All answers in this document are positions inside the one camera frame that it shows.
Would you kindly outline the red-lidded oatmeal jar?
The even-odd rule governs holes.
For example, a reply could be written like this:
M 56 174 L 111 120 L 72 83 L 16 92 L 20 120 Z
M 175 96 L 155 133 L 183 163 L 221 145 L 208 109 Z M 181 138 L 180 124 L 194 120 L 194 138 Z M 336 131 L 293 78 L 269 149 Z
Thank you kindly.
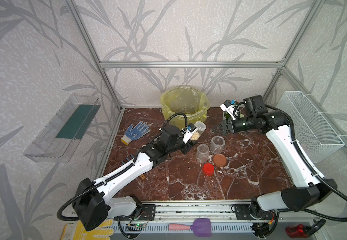
M 206 144 L 200 144 L 197 147 L 197 151 L 196 151 L 196 159 L 200 164 L 204 164 L 207 162 L 208 160 L 208 156 L 209 156 L 209 147 Z

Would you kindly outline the red jar lid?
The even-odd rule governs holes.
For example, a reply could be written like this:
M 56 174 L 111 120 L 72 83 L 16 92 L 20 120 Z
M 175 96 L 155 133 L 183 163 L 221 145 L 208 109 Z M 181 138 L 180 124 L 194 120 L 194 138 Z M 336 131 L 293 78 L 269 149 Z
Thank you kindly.
M 206 176 L 212 176 L 215 172 L 215 167 L 211 163 L 205 163 L 202 167 L 202 173 Z

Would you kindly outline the brown-lidded oatmeal jar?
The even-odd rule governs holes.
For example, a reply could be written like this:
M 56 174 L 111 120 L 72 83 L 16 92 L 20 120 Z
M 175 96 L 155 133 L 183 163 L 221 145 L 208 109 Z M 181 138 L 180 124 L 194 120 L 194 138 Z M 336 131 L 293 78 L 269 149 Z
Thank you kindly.
M 213 154 L 220 154 L 225 147 L 225 139 L 222 136 L 214 136 L 210 142 L 210 151 Z

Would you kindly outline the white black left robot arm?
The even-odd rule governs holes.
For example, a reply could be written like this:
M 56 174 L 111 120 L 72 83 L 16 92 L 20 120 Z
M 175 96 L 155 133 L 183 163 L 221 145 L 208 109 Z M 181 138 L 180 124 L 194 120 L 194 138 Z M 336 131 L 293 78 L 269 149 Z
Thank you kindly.
M 142 208 L 136 197 L 117 198 L 115 195 L 140 175 L 163 163 L 176 151 L 188 153 L 206 129 L 203 122 L 189 123 L 183 129 L 168 123 L 179 113 L 173 114 L 162 125 L 159 133 L 142 146 L 135 156 L 113 172 L 91 181 L 84 179 L 73 198 L 57 211 L 61 221 L 80 221 L 86 231 L 92 231 L 107 218 L 130 216 Z

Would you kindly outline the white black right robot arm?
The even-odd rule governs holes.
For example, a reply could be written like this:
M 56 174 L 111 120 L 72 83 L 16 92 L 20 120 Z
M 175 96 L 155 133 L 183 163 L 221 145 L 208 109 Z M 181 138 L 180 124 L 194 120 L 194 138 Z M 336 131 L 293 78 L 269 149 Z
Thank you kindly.
M 309 159 L 296 138 L 295 124 L 286 112 L 266 105 L 260 95 L 246 98 L 241 103 L 226 100 L 220 108 L 228 117 L 224 117 L 213 132 L 227 136 L 260 130 L 276 148 L 293 184 L 291 188 L 251 199 L 249 211 L 254 218 L 271 210 L 304 211 L 327 220 L 347 222 L 347 217 L 332 217 L 309 209 L 331 193 L 346 202 L 347 196 L 337 189 L 333 179 L 325 178 Z

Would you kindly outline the brown jar lid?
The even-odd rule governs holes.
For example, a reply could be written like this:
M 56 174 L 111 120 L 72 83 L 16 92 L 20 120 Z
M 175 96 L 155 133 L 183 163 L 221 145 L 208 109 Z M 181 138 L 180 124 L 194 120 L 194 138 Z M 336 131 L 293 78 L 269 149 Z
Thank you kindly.
M 213 164 L 218 168 L 223 168 L 227 165 L 227 158 L 222 154 L 215 154 Z

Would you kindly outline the small oatmeal jar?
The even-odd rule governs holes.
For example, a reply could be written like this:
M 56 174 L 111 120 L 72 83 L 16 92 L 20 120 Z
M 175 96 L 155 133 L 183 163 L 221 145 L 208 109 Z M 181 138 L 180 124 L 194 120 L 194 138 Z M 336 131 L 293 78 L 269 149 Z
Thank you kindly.
M 207 128 L 206 125 L 201 121 L 196 121 L 194 126 L 196 127 L 196 129 L 194 130 L 194 133 L 190 138 L 191 141 L 197 141 Z

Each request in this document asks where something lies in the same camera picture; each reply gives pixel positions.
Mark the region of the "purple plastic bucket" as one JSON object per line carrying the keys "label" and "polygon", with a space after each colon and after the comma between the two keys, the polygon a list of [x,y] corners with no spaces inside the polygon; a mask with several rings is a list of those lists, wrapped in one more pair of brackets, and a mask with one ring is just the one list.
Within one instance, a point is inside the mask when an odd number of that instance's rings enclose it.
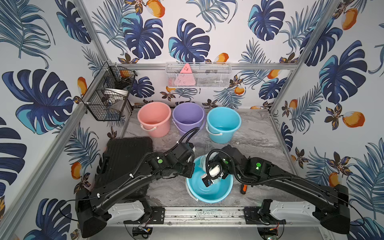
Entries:
{"label": "purple plastic bucket", "polygon": [[195,103],[182,103],[172,112],[172,119],[181,136],[189,130],[199,127],[199,132],[206,123],[205,109]]}

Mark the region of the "orange handled screwdriver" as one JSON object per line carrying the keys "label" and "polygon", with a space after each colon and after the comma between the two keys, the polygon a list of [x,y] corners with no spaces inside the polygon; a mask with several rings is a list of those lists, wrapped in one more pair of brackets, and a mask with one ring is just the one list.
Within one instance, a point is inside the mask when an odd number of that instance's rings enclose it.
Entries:
{"label": "orange handled screwdriver", "polygon": [[247,189],[248,189],[248,186],[245,185],[245,184],[242,184],[242,185],[241,185],[241,189],[240,189],[240,193],[241,193],[242,195],[245,195],[245,194],[247,193]]}

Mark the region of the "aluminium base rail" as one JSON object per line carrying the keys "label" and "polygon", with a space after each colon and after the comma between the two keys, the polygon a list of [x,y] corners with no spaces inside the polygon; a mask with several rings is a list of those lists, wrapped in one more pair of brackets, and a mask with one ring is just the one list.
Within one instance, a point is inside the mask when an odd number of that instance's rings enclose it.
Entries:
{"label": "aluminium base rail", "polygon": [[259,207],[148,207],[117,204],[109,210],[108,227],[319,227],[314,207],[305,202],[274,203],[262,218]]}

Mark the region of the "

§ §

**Task prompt**
Among the lines above, which hold the word "colon"? Report each one.

**Result below**
Mark the region of the "purple plastic bucket" as one JSON object per line carrying the keys "label" and "polygon", with a space after each colon and after the comma between the two keys, the polygon a list of [x,y] corners with no spaces inside the polygon; a mask with several rings is a list of those lists, wrapped in one more pair of brackets, and a mask with one ring is just the one list.
Mark the region of the "orange handled screwdriver" as one JSON object per line carrying the keys "label" and "polygon", with a space after each colon and after the comma between the two keys, the polygon a list of [x,y] corners with no spaces inside the polygon; a mask with several rings is a list of those lists, wrapped in one more pair of brackets, and a mask with one ring is just the one list.
Mark the region of the "aluminium base rail" as one JSON object per line carrying the keys "label" and "polygon", with a space after each colon and after the comma between the two keys, the polygon a list of [x,y] corners with no spaces inside the polygon; a mask with several rings is a list of those lists, wrapped in one more pair of brackets, and a mask with one ring is just the one list.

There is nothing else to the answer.